[ABOUT THIS EXERCISE] Given the records below, would you repeat exactly the lines that begin at the one containing "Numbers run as" and end at the one containing "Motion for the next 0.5", inclusive?

═════ DATA TO USE

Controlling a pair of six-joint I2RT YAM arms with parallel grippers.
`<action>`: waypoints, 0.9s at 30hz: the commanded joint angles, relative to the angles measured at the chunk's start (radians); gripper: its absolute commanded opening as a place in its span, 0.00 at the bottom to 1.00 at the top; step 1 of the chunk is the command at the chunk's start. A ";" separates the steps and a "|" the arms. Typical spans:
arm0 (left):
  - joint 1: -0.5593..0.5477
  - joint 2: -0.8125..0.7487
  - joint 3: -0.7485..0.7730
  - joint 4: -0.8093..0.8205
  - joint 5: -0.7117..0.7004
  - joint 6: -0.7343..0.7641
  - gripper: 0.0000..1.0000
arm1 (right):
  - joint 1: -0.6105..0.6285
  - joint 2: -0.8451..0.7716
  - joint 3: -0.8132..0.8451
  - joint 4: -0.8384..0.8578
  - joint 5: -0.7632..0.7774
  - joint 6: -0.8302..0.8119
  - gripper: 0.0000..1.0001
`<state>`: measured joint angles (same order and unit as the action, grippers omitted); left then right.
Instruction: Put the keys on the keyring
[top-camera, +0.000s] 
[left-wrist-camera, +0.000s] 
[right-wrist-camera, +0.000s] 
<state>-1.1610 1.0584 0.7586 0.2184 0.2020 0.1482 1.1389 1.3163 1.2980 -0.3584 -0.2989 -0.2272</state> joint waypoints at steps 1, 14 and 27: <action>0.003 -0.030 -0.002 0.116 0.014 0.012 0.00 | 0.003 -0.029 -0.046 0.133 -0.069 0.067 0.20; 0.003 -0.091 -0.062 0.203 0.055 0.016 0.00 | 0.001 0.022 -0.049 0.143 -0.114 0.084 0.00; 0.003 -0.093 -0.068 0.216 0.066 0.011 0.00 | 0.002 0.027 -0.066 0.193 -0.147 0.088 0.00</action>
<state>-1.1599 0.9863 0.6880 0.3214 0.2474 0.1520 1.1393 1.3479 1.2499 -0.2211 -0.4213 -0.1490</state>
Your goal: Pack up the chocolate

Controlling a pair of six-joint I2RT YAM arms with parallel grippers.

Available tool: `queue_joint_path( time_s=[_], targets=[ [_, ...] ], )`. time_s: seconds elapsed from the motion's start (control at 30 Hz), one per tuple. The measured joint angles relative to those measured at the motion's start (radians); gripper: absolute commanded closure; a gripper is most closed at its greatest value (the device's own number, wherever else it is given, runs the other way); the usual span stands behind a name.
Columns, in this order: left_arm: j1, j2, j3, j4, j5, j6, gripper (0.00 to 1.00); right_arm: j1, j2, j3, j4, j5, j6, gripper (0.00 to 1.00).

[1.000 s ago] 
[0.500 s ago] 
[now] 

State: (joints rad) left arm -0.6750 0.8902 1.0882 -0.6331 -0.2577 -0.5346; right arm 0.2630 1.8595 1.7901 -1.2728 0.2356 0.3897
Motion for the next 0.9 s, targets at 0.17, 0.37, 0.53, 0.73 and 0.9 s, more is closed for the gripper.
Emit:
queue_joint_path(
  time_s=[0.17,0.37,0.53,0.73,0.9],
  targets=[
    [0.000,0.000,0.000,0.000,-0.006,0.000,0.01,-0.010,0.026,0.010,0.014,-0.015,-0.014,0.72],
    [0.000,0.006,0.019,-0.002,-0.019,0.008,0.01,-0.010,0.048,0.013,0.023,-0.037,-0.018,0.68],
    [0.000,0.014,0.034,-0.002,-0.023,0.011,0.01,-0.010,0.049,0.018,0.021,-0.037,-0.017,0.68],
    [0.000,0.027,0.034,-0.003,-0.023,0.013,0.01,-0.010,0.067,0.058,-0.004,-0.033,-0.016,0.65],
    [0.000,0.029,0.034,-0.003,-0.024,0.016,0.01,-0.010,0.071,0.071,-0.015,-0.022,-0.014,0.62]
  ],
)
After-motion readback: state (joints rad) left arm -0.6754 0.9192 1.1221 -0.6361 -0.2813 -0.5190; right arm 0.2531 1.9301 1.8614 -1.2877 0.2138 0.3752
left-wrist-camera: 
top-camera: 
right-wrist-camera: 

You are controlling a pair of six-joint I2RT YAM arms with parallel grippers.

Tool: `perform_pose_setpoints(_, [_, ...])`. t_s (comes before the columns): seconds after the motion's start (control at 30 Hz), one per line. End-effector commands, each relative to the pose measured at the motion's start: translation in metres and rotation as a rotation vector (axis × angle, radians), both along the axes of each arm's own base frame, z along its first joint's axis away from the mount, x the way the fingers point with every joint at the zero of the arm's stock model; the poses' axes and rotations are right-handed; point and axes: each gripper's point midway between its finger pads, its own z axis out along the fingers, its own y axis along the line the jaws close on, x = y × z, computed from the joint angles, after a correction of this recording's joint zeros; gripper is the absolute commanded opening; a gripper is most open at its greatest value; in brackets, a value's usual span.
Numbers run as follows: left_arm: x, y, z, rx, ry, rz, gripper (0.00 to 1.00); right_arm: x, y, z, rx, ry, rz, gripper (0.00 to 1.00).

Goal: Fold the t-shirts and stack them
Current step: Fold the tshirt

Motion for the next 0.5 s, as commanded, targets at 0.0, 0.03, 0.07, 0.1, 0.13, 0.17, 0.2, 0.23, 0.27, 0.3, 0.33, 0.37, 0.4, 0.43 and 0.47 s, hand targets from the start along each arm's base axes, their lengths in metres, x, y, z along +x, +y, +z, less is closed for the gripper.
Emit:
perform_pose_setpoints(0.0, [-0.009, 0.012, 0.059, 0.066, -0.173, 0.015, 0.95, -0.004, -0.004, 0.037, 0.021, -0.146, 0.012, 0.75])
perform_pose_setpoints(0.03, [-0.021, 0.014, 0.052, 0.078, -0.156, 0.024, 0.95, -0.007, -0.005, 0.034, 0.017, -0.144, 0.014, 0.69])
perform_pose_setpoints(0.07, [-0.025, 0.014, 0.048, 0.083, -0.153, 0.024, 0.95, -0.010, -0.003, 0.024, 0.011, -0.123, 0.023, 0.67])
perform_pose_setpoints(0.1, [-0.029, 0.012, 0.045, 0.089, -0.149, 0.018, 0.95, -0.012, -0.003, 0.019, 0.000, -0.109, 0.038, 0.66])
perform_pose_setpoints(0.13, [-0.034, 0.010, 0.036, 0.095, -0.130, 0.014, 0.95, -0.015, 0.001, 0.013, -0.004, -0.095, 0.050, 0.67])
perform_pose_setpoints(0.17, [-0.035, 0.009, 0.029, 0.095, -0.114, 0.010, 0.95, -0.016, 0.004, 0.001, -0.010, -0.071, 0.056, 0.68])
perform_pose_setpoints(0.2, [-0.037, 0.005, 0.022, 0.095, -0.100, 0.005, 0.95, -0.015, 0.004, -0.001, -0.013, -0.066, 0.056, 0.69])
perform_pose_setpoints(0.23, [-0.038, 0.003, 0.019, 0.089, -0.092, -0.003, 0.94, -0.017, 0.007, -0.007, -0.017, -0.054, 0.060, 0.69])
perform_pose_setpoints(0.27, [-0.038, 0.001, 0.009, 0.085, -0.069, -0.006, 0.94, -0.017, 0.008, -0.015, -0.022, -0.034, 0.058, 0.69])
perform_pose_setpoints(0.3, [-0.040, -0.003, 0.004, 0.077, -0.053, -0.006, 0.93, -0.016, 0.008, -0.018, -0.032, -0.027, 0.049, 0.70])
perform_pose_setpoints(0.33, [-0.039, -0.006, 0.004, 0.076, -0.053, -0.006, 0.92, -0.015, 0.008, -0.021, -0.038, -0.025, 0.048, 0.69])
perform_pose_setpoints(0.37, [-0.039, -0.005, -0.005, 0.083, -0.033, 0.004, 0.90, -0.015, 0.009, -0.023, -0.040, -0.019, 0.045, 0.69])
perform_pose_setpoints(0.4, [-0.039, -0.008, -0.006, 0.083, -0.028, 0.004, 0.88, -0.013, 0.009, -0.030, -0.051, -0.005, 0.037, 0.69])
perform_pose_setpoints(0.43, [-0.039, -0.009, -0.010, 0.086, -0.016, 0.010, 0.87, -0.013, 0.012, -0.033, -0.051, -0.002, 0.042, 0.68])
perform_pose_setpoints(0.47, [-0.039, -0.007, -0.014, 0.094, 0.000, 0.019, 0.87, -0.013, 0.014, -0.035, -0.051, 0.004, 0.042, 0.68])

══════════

[EXERCISE ANSWER]
Numbers run as follows: left_arm: x, y, z, rx, ry, rz, gripper (0.00 to 1.00); right_arm: x, y, z, rx, ry, rz, gripper (0.00 to 1.00).

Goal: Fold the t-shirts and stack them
Current step: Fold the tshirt

Motion for the next 0.5 s, as commanded, targets at 0.0, 0.03, 0.07, 0.1, 0.13, 0.17, 0.2, 0.23, 0.27, 0.3, 0.33, 0.37, 0.4, 0.43 and 0.47 s, hand targets from the start along each arm's base axes, their lengths in metres, x, y, z along +x, +y, +z, less is closed for the gripper.

The output is now complete.